Article 166
“60 Years since First Human Space Flight”
In April 2021, it will be 60 years since the first human being saw our beautiful Earth from space. On 12 April 1961, Colonel Yuri Alekseyevich Gagarin, a Soviet Air Force pilot, strapped himself into the small Vostok 1 spacecraft, mounted on top of a powerful R-7 Semyorka rocket.

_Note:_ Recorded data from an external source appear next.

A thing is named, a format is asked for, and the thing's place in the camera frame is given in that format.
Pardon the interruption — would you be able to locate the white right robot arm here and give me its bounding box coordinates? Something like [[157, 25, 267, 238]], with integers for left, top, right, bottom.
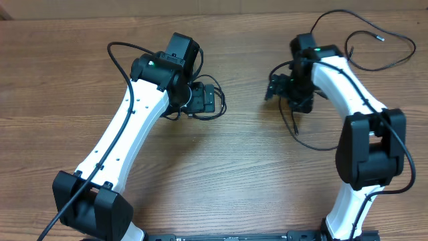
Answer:
[[265, 33, 415, 240]]

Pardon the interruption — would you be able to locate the black USB-A cable white plug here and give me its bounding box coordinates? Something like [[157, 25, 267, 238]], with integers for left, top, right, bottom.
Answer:
[[183, 74, 227, 121]]

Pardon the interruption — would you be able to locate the thin black cable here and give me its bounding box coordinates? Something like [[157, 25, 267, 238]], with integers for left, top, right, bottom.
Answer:
[[309, 9, 417, 72]]

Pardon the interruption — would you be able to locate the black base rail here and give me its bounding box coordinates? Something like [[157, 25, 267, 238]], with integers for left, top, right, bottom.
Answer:
[[142, 231, 327, 241]]

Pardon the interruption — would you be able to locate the black USB cable dark plug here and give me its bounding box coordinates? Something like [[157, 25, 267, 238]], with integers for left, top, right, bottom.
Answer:
[[278, 98, 338, 151]]

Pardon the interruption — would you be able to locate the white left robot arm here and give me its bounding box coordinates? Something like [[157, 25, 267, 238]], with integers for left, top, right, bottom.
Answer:
[[52, 33, 227, 241]]

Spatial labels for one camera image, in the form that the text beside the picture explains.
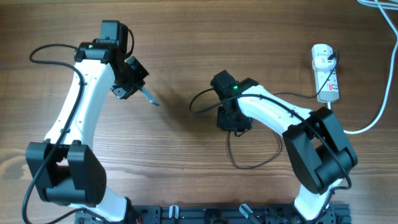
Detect white cables at corner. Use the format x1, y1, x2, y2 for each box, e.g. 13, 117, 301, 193
356, 0, 398, 11

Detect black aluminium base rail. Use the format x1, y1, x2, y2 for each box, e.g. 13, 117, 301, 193
75, 203, 352, 224

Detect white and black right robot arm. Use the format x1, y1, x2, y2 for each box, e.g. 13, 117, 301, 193
210, 70, 358, 222

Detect white power strip cord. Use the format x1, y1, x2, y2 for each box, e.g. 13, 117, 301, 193
326, 0, 398, 135

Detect white USB charger adapter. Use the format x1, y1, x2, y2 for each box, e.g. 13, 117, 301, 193
312, 55, 336, 71

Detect white power strip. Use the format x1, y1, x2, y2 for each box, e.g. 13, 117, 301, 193
312, 44, 340, 103

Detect blue Galaxy smartphone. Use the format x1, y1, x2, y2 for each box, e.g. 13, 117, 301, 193
140, 86, 160, 106

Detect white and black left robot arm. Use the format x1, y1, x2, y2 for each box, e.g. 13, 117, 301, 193
25, 20, 148, 223

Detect black USB charging cable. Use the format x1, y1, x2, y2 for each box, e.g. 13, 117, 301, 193
226, 49, 340, 170

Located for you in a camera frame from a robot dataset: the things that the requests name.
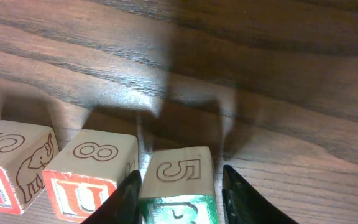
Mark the green R block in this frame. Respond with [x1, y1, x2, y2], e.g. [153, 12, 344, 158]
[139, 146, 219, 224]

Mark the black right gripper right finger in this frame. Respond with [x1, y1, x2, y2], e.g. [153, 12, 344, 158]
[222, 165, 297, 224]

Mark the red E block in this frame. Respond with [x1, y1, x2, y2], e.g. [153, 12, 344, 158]
[0, 120, 59, 215]

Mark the red U block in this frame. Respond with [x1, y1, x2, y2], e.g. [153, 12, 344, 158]
[42, 129, 139, 223]

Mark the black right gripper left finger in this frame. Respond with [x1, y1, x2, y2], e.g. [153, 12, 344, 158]
[81, 170, 142, 224]

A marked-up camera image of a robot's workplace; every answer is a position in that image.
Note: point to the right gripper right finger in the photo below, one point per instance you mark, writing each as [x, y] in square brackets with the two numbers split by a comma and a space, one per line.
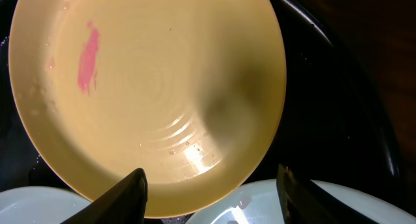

Gagarin’s exclamation “Поехали!” (‘Poyekhali!’ – “Let’s go!”) – as the booster rockets ignited and his spacecraft roared upwards – is legendary. From take-off at Tyuratam (now Baikonur Cosmodrome) to landing near the city of Engels, his daring single orbit of Earth took 108 minutes.
Gagarin, who was 27 years old at the time of his historic space flight, died 7 years later, when his plane crashed during a routine training flight.
A memorial honouring Gagarin was unveiled at the South African National Space Agency’s (SANSA) Space Science Centre in Hermanus on 5 November 2020, by Mr Iakov Baskakov, Acting Consul General of the Russian Federation in Cape Town, and Dr Lee-Anne McKinnell, Managing Director of SANSA Space Science.
Published in The Muse, Pinelands Community Magazine, in April 2021.